▸ EXERCISE AIM:
From the records below, transcribe only the lines running from the one with "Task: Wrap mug" through the one with "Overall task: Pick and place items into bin". Keep both of those end lines.

:: DATASET ::

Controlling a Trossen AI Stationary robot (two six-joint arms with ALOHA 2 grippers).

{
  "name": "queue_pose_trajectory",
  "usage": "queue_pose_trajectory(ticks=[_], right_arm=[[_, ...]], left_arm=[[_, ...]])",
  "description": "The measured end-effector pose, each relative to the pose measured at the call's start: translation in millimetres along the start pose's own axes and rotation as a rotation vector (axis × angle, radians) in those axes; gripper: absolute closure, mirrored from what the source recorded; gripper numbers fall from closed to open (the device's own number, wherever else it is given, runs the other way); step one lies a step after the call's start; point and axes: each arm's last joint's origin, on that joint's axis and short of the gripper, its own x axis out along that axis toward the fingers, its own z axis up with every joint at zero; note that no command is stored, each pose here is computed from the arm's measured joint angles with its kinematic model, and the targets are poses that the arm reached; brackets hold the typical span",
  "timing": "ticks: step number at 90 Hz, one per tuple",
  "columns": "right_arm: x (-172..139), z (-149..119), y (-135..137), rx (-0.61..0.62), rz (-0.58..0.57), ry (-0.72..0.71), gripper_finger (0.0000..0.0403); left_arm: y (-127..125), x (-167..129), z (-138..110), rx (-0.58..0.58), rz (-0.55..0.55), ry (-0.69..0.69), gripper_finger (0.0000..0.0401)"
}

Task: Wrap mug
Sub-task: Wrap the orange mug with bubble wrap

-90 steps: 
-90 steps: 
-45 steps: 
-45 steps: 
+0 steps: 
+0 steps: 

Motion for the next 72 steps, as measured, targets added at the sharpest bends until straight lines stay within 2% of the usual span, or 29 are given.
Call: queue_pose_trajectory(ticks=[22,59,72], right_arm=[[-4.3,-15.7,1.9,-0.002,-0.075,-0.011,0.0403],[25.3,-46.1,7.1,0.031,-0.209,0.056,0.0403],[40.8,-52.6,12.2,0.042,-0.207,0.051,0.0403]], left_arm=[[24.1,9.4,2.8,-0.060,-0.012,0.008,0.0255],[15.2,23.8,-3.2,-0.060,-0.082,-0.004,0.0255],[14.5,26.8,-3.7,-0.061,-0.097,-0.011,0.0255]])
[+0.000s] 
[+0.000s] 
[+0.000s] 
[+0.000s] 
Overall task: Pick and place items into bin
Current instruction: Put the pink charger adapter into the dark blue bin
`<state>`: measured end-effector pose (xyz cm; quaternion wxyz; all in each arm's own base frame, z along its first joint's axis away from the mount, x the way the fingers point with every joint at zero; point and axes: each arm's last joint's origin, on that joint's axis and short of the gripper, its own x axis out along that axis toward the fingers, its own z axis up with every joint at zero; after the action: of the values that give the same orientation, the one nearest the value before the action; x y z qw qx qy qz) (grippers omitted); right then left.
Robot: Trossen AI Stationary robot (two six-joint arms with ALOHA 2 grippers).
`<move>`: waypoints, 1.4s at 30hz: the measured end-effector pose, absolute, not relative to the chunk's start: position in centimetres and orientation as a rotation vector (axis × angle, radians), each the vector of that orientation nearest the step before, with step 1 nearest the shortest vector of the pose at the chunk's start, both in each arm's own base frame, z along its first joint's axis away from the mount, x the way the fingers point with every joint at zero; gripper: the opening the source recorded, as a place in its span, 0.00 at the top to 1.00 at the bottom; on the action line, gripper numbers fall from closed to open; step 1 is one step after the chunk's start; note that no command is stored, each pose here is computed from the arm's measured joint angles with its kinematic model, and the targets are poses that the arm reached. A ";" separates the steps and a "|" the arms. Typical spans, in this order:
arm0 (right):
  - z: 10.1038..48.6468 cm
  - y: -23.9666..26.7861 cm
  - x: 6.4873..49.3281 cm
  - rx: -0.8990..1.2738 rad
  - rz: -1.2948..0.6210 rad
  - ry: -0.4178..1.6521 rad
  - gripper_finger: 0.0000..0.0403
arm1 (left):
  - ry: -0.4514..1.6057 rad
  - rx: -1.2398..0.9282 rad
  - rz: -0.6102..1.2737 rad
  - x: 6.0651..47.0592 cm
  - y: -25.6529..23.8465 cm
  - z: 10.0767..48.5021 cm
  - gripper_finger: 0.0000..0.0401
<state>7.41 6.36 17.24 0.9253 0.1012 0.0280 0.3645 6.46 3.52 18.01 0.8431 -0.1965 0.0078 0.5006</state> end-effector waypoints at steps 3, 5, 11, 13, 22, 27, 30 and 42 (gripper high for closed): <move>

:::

▸ TASK RESULT:
Task: Wrap mug
Sub-task: Wrap the orange mug with bubble wrap

-90 steps: 
-90 steps: 
-45 steps: 
-45 steps: 
+0 steps: 
+0 steps: 

Motion for the next 72 steps, as measured, targets added at the sharpest bends until straight lines stay within 2% of the usual span, or 29 are given.
Call: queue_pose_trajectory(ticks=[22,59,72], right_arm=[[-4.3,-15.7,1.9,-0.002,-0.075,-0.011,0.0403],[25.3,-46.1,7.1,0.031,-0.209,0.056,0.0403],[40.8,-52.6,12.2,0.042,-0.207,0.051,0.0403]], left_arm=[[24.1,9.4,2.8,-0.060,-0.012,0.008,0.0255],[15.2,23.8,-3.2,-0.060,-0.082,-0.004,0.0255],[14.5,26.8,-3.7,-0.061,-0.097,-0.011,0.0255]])
[+0.000s] 
[+0.000s] 
[+0.000s] 
[+0.000s] 
Overall task: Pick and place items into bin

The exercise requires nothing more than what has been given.